* Exercise details
Under this line are records; the part from the line containing "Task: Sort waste" through the line containing "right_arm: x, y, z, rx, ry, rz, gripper" should be repeated exactly. Please exclude pictures.

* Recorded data

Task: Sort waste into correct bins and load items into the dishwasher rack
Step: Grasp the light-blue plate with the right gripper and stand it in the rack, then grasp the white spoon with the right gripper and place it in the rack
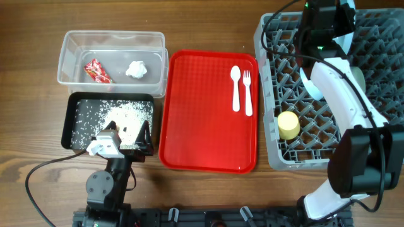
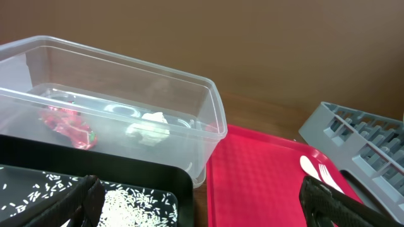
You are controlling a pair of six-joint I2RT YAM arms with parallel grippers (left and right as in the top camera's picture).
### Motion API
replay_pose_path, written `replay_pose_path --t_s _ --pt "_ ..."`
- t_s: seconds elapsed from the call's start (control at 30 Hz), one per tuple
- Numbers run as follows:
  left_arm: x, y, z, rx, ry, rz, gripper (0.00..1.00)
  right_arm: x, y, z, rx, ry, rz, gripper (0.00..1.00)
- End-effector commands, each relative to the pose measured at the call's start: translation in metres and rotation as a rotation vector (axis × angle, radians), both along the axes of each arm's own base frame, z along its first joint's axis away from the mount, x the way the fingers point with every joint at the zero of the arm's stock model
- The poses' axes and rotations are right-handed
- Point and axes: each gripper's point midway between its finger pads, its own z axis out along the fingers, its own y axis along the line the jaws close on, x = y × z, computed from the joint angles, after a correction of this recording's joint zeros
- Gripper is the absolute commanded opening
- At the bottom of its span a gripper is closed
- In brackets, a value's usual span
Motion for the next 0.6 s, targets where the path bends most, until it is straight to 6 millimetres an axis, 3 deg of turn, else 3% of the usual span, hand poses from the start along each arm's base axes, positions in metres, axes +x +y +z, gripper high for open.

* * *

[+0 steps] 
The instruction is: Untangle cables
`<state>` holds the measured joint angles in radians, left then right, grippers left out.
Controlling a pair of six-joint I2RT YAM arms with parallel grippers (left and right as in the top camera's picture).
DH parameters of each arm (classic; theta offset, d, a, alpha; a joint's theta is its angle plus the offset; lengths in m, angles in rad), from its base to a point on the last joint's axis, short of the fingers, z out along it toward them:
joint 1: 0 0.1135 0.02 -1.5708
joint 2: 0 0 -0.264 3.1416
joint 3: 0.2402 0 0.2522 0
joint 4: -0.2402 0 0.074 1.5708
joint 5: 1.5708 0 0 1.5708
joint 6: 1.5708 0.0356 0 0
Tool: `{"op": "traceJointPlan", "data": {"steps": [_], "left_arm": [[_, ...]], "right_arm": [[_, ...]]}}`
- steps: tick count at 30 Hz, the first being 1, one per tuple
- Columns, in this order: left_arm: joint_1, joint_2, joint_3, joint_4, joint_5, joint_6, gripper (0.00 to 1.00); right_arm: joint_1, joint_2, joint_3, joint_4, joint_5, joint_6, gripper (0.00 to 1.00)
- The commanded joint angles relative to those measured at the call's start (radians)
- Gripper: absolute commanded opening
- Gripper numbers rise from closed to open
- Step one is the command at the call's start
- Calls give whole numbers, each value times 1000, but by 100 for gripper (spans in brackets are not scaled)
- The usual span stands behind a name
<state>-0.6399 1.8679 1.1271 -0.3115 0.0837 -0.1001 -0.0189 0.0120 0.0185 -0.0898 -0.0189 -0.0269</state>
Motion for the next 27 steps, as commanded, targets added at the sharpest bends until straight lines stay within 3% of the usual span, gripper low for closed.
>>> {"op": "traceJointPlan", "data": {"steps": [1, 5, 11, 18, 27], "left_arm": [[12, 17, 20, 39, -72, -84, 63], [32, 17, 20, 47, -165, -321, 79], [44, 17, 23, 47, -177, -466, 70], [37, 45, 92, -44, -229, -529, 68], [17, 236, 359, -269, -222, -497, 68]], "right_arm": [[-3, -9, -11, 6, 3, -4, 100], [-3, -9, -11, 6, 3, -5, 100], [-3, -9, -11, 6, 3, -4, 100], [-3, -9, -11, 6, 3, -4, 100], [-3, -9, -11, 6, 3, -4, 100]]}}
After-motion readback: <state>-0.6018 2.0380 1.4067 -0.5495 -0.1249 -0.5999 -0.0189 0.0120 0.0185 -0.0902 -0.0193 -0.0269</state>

* Result
Task: Sort waste into correct bins and load items into the dishwasher rack
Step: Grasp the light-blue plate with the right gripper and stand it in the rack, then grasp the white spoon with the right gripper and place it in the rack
You are controlling a pair of six-joint I2RT YAM arms with parallel grippers (left and right as in the top camera's picture).
### Motion API
replay_pose_path, written `replay_pose_path --t_s _ --pt "_ ..."`
- t_s: seconds elapsed from the call's start (control at 30 Hz), one per tuple
- Numbers run as follows:
  left_arm: x, y, z, rx, ry, rz, gripper (0.00..1.00)
  right_arm: x, y, z, rx, ry, rz, gripper (0.00..1.00)

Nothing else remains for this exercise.